Papa dan mama Cita sama-sama kaget mendengar anaknya tidur pukul 3 dini hari untuk belajar, “Kak, itu bukan bergadang tapi kamu ga tidur,” omel mamanya.

“Bangun jam berapa, Kak?”

“Jam setengah lima, Pa,” jawab Cita dengan nada rendah.

“Papaaa,” panggil Fino yang berlari menghampirinya di meja makan dengan piyamanya.

 Tzika segera mengendong anak laki-laki kecilnya untuk duduk bersamanya, “Kakak hanya tidur satu setengah jam,” ucap Tzika.

“Mau sakit?” tambahnya dengan nada dingin.

Lena yang masih mengendong Fani duduk di samping Cita, “Bukan kami melarang kakak belajar,” katanya.

“Tapi kakak harus ingat kesehatan kakak yang utama, kalau kakak sakit nanti gimana? Bukan berdampak ke kakak saja, tapi semuanya termasuk sekolah kakak,” nasehat Lena.

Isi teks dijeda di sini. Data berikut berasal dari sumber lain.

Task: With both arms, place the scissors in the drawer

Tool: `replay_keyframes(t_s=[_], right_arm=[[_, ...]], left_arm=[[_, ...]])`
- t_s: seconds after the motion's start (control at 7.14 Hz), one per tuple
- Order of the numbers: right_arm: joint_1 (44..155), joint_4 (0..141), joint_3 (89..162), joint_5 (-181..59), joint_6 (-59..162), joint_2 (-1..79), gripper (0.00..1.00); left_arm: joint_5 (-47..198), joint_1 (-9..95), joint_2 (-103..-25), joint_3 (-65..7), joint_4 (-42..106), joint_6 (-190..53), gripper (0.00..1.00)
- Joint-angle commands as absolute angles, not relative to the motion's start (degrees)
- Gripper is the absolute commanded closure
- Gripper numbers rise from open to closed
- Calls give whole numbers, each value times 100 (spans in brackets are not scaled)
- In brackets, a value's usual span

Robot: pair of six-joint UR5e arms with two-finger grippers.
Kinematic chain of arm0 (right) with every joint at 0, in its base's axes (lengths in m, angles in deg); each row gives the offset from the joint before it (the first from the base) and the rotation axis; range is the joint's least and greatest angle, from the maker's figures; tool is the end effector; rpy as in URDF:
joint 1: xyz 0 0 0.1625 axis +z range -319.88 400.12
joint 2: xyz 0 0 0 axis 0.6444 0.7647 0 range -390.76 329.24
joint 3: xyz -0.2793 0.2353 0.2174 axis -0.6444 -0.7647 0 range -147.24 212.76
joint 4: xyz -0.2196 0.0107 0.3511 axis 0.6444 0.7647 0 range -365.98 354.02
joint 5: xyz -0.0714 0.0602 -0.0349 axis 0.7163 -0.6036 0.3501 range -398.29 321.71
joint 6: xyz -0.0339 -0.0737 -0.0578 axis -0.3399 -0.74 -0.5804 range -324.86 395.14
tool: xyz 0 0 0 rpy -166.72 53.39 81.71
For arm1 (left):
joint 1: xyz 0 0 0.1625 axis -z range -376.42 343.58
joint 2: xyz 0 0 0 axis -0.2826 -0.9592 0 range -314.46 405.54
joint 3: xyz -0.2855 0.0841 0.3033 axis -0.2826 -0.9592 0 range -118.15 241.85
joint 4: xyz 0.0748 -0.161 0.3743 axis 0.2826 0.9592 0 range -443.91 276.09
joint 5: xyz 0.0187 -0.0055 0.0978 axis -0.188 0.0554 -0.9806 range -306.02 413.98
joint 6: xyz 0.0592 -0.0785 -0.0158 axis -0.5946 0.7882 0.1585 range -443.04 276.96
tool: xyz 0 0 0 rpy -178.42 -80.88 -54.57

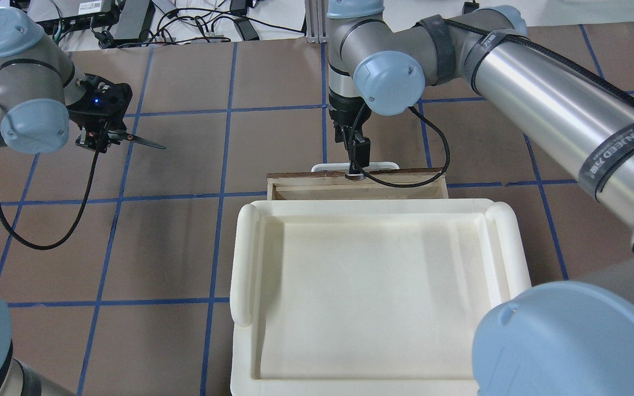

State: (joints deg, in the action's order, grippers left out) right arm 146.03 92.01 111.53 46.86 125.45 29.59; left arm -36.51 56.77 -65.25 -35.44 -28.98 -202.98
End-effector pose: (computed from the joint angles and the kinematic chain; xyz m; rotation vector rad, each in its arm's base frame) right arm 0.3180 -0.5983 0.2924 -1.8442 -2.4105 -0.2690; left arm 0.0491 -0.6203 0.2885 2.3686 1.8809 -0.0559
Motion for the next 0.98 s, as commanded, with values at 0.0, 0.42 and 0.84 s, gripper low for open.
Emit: replay_keyframes(t_s=[0.0, 0.42, 0.84], right_arm=[[14585, 9263, 10985, 4679, 12523, 2813, 0], [14577, 9289, 10792, 4661, 12462, 2690, 0], [14568, 9386, 10589, 4617, 12462, 2497, 0]], left_arm=[[-3637, 5793, -6328, -3544, -2530, -19926, 100], [-3663, 6022, -6002, -3536, -2283, -19643, 100], [-3663, 6206, -5818, -3527, -2055, -19468, 100]])
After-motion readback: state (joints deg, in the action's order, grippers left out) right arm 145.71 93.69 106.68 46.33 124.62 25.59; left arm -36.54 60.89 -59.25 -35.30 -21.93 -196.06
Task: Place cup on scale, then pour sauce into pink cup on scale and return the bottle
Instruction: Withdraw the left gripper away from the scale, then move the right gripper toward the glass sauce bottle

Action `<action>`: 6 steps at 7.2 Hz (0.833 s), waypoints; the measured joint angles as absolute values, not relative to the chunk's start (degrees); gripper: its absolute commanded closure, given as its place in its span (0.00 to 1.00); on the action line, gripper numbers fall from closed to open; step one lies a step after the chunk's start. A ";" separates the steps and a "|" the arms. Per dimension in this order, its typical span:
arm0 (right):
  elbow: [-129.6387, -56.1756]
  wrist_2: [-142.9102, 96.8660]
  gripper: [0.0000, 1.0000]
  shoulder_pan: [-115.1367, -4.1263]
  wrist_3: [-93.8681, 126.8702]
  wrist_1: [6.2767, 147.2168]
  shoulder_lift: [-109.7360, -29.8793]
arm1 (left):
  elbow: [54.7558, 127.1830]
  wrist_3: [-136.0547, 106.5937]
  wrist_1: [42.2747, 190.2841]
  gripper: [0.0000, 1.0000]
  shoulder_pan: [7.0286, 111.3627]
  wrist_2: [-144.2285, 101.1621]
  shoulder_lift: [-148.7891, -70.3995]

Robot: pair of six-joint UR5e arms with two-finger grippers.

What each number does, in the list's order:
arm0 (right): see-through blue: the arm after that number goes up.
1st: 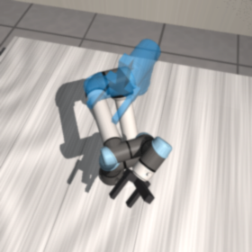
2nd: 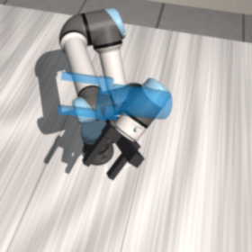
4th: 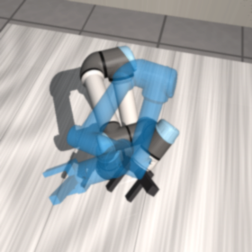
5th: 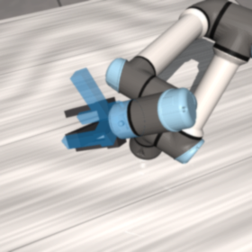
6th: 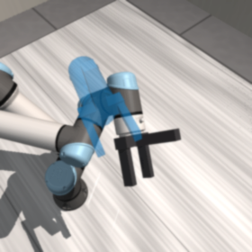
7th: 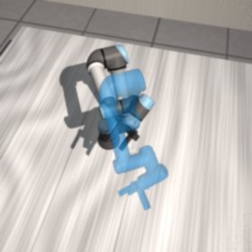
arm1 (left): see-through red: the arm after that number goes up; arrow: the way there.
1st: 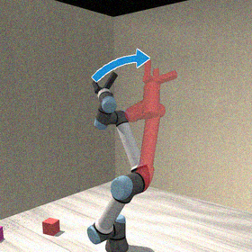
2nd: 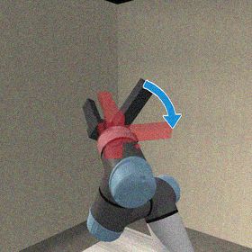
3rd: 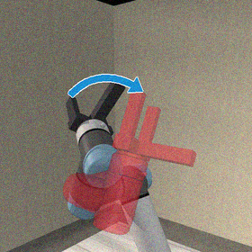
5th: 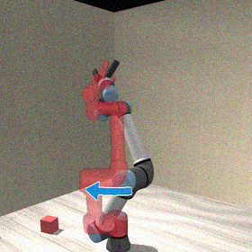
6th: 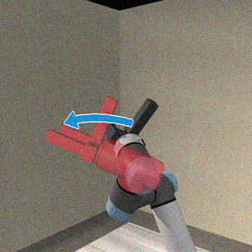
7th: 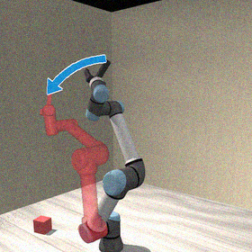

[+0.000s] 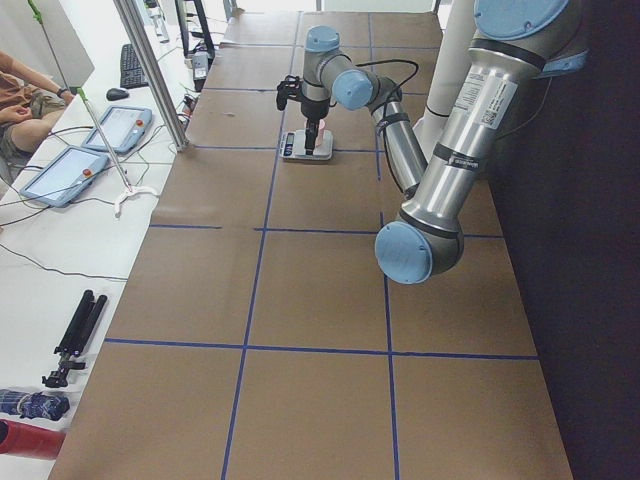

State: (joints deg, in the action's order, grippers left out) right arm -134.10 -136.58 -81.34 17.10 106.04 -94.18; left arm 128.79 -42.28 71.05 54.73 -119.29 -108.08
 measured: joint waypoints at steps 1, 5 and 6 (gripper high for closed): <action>-137.59 -134.93 0.00 -76.41 24.51 106.03 -93.49 | 128.69 -33.43 71.04 0.00 58.79 -119.49 -104.81; -142.56 -121.48 0.00 -57.75 52.91 93.99 -92.73 | 121.04 1.43 71.94 0.00 75.30 -123.65 -98.18; -142.67 -115.14 0.00 -52.45 58.19 87.26 -95.83 | 120.29 3.14 72.13 0.00 76.37 -123.90 -98.06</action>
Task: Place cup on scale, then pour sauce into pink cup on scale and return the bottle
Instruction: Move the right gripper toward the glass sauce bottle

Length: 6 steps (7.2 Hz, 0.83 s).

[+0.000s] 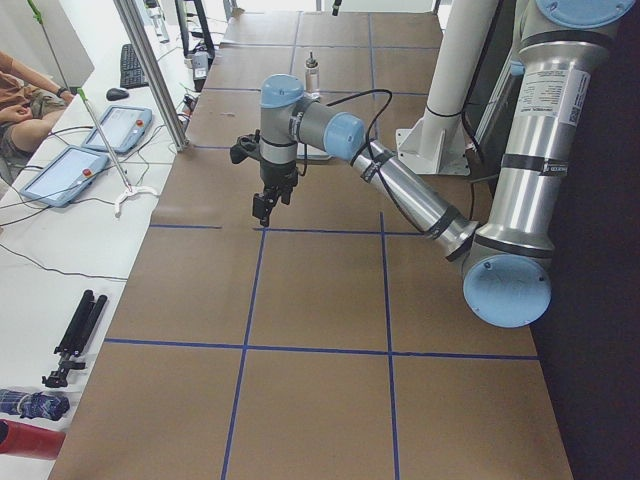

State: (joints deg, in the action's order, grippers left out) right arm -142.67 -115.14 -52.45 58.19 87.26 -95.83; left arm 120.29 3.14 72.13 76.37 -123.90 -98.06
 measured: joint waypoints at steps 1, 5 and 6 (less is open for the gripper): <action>-142.68 -108.14 0.00 -47.34 61.76 79.33 -100.81 | 120.02 3.76 72.20 0.00 77.05 -124.03 -98.03; -141.78 -83.86 0.00 -31.40 67.67 66.44 -110.08 | 119.88 4.06 72.63 0.00 77.51 -124.10 -98.00; -140.96 -76.47 0.00 -26.44 70.37 66.20 -110.20 | 119.85 4.10 72.66 0.00 77.52 -124.08 -98.00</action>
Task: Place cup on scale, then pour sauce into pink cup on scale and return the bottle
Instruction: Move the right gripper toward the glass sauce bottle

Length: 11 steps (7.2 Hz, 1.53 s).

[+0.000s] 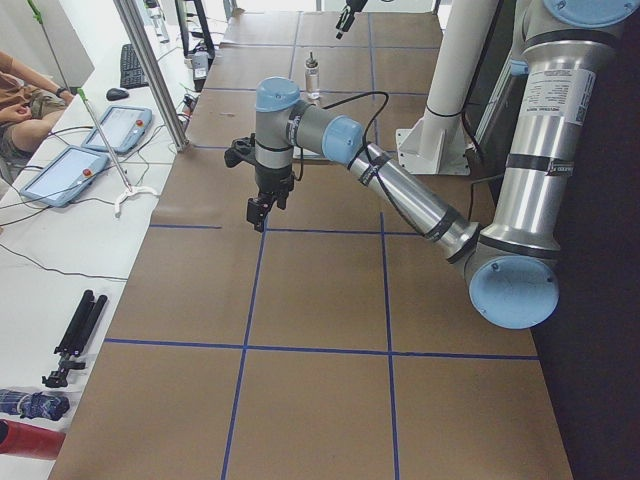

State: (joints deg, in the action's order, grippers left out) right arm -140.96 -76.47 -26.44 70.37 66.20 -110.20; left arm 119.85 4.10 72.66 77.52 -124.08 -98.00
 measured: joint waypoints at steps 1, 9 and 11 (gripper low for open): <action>-139.55 -69.35 0.00 -21.83 73.83 66.13 -110.19 | 119.79 4.10 72.68 0.00 77.52 -124.04 -98.00; -115.11 -38.88 0.00 -7.24 76.35 39.16 -108.75 | 118.55 3.82 73.69 0.00 77.40 -124.01 -98.29; -114.00 -37.51 0.00 -6.84 72.94 39.01 -106.45 | 117.94 3.74 74.00 0.00 77.36 -124.01 -98.50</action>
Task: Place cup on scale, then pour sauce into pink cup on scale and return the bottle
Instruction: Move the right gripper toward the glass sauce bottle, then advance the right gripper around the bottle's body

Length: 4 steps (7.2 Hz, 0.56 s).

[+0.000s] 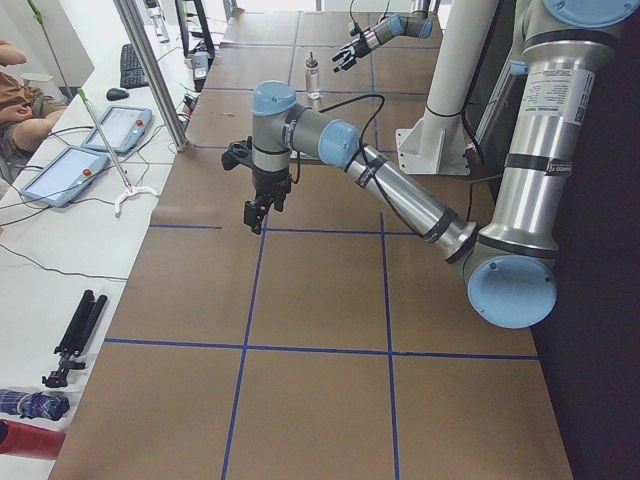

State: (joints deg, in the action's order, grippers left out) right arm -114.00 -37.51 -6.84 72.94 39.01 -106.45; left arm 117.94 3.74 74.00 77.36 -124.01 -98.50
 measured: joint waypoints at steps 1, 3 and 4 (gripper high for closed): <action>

“Mama yakin kakak tidak ingin sekolah kecewa karena kakak, mama tau kakak ingin mempertahankan gelar juara yang telah di dapatkan oleh sekolah kakak tahun lalu, mama tau kakak ingin memberikan yang terbaik, mama tau itu semua, karena mama dan papa sudah mengalami itu dulunya, kami telah melaluinya kak. Kakak harus bisa menyeimbangi semuanya terutama kesehatan kakak,” pesan mama sambil menyiapkan serapan.

“Kenapa kakak sampai bergadang gitu? Terlalu banyakkah materi yang belum kakak pelajari?” Tanya Tzika.

“Tidak, kakak udah menyelesaikan semua materinya,” Jawab Cita santai.

“Lalu kenapa, Kak?”

“Kakak keasyikan sampai lupa waktu,” jawab Cita jujur.

Mama dan papa Cita langsung ketawa mendenger jawab dari mulut anaknya itu.

Cita menaiki satu alisnya, “Kenapa Ma, Pa?” Tanyanya heran.

“Sama bangat dengan papamu,” jawab Lena sambil tersenyum.

“Kamu juga sayang,” tidak terima Tzika.

Lena dan Tzika menceritakan sedikit kisahnya ketika sama-sama menjadi mahasiswa dulunya. Tzika mahasiswa kedokteran dan Lena mahasiswa kedokteran gigi yang beda dua angkatan. Mereka pacaran ketika Tzika sudah memasuki dunia coas dan Lena masih menjadi mahasiswa preklinik di satu universitas yang sama. Dahulu belum secangih saat ini teknologinya, jadi mereka selalu bertemu di perpustakaan untuk saling mengobrol. Pertanda mereka bergadang selalu di lihat dari mata yang menghitam dan setiap di tanya kenapa bergadang jawabanya selalu sama, “Keasyikan hingga lupa waktu”.

“Gitu, Kak,” ujar Lena sambil tersenyum.

Cita mendengarkan sambil tersenyum cerita dari mamanya, “Jadi ga bisa menyalahkan kakak dong, karena dapat turunan dari mama dan papa,” tawa Cita.

“Ga gitu juga, kami tidak maunya nanti kakak sakit,” tambah Tzika.

Mereka terus mengobrol sambil menyelesaikan serapannya. Cita sangat bersyukur dengan keluarganya yang hangat. Mama dan papanya yang selalu mendukung dan mengarahkan kemanapun Cita melangkah.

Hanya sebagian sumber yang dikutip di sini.